Coping with my mild case of obsessive compulsive disorder has long been one of the announced topics of this blog. It is after all an anxiety disorder, and anxiety can truly get in the way of boldness, whether it’s actually experienced as normal fear or instead takes the less healthy form of repeating thoughts and/or actions.
Though OCD is supposedly one of the topics, I’ve very rarely mentioned it here.
Today I’m mentioning it. Today my medication seems to be losing its effectiveness. They all seem to do that every few years. Need to start a new one. And so I’m not having a great day.
My difficulty is generally more obsessive than compulsive, and often of the sort referred to as scrupulosity, thinking I’ve done something wrong or said the wrong thing that has caused someone damage. On some bad days I’ve written or called someone to apologize for something I did or didn’t say decades earlier. In every case, the other person had no idea what I was talking about. Along those lines, I also often have a mini-struggle about where to put something I’m holding so that it won’t trip someone or possibly fall off a shelf onto their heads. This does not grow out of any exceptional compassion; it’s just that if someone gets brain damage from a vase of mine, then the guilt from that will ruin my life.
On the other hand, at my worst, I obsessively cook up imaginary scenarios with some fictional person saying/doing some minor wrong to me. And in this hard-to-put-down story, I sue the person and represent myself in court and spend immense mental energy thinking up my jury argument. (This time and imagination could better be spent on my novel in progress.)
Also, I do a bit of lock-checking and worry unreasonably about accidentally burning down buildings. And if I’m doing one part of my work I too often feel that I should have been all along doing another part: the “right” part.
Today? I’ve been fighting off sliding into a pit of guilt that I spent yesterday doing a multi-hour administrative chore instead of hiring someone to do it and spending my time on work I can only do myself, like my own writing. The phrase “best and highest use.” from zoning regulation often comes to my mind: Land is supposed to be put to its best and highest use. But frequently asking myself if my activity of the moment is the best and highest use of my time –and if I'm the best possible person to be doing the particular task — is a waste of time in itself, and sure doesn’t add to my fun.

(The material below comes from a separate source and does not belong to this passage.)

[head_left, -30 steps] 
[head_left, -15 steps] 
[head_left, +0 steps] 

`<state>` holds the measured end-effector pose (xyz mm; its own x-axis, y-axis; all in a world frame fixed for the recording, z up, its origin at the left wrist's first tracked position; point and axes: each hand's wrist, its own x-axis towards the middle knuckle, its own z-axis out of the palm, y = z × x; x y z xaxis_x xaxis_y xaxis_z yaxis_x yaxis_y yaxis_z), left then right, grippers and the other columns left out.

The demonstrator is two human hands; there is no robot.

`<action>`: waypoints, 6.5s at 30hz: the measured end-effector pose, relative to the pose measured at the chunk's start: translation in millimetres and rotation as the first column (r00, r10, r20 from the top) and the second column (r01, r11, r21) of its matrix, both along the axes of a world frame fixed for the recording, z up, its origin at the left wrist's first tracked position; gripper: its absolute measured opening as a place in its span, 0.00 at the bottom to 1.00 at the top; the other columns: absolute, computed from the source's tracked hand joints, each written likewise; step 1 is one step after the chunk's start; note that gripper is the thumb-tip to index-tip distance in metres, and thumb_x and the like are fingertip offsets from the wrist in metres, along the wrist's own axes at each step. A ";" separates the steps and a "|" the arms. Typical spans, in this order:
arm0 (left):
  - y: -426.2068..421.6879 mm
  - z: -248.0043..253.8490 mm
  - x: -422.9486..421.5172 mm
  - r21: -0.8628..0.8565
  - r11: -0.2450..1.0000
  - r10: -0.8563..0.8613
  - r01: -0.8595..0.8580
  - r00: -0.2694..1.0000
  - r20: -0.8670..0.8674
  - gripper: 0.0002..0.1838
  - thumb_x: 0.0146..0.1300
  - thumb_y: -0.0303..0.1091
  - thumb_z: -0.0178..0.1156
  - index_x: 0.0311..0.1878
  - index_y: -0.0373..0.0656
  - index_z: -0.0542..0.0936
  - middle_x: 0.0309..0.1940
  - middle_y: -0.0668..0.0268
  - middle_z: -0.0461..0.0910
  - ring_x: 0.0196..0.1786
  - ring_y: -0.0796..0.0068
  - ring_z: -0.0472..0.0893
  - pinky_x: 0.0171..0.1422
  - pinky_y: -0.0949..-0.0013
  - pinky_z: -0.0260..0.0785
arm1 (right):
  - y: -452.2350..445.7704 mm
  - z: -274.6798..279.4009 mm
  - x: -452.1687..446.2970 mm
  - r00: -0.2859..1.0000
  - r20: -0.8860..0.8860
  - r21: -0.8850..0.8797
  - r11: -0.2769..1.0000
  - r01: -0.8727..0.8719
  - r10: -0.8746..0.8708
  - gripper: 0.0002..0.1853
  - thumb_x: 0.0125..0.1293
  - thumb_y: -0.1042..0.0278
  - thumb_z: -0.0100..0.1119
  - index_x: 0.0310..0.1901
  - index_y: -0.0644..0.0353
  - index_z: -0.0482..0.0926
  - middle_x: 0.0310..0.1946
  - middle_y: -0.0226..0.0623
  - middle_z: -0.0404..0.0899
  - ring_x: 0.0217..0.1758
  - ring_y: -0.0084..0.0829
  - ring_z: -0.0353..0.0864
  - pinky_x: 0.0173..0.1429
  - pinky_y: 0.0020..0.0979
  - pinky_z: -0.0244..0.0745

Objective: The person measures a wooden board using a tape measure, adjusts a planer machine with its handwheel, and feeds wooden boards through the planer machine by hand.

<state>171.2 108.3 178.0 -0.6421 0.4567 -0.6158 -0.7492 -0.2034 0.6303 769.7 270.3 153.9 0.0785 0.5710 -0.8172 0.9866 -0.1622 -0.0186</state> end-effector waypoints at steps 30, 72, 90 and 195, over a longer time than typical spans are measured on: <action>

Also, I’m feeling down today because I haven’t responded personally to everyone who wished me happy birthday on Facebook Saturday. This is fucking loony. I know this and yet….
My strategy while waiting for the next drug is griping, writing this, praying, eating chocolate, jumping rope, watching TV, working a bit, being angry, staving off most thought, and appearing testy but normal.
This post is the sort of thing many consider Too Much Information — and Not the Sort of Thing You’d Want to Have Out About Yourself On-Line. Well, too bad, and I don’t care. In fact writing and posting it have helped more than anything else.
Which means I should get back to my novel, which is no doubt what I should have been doing all along.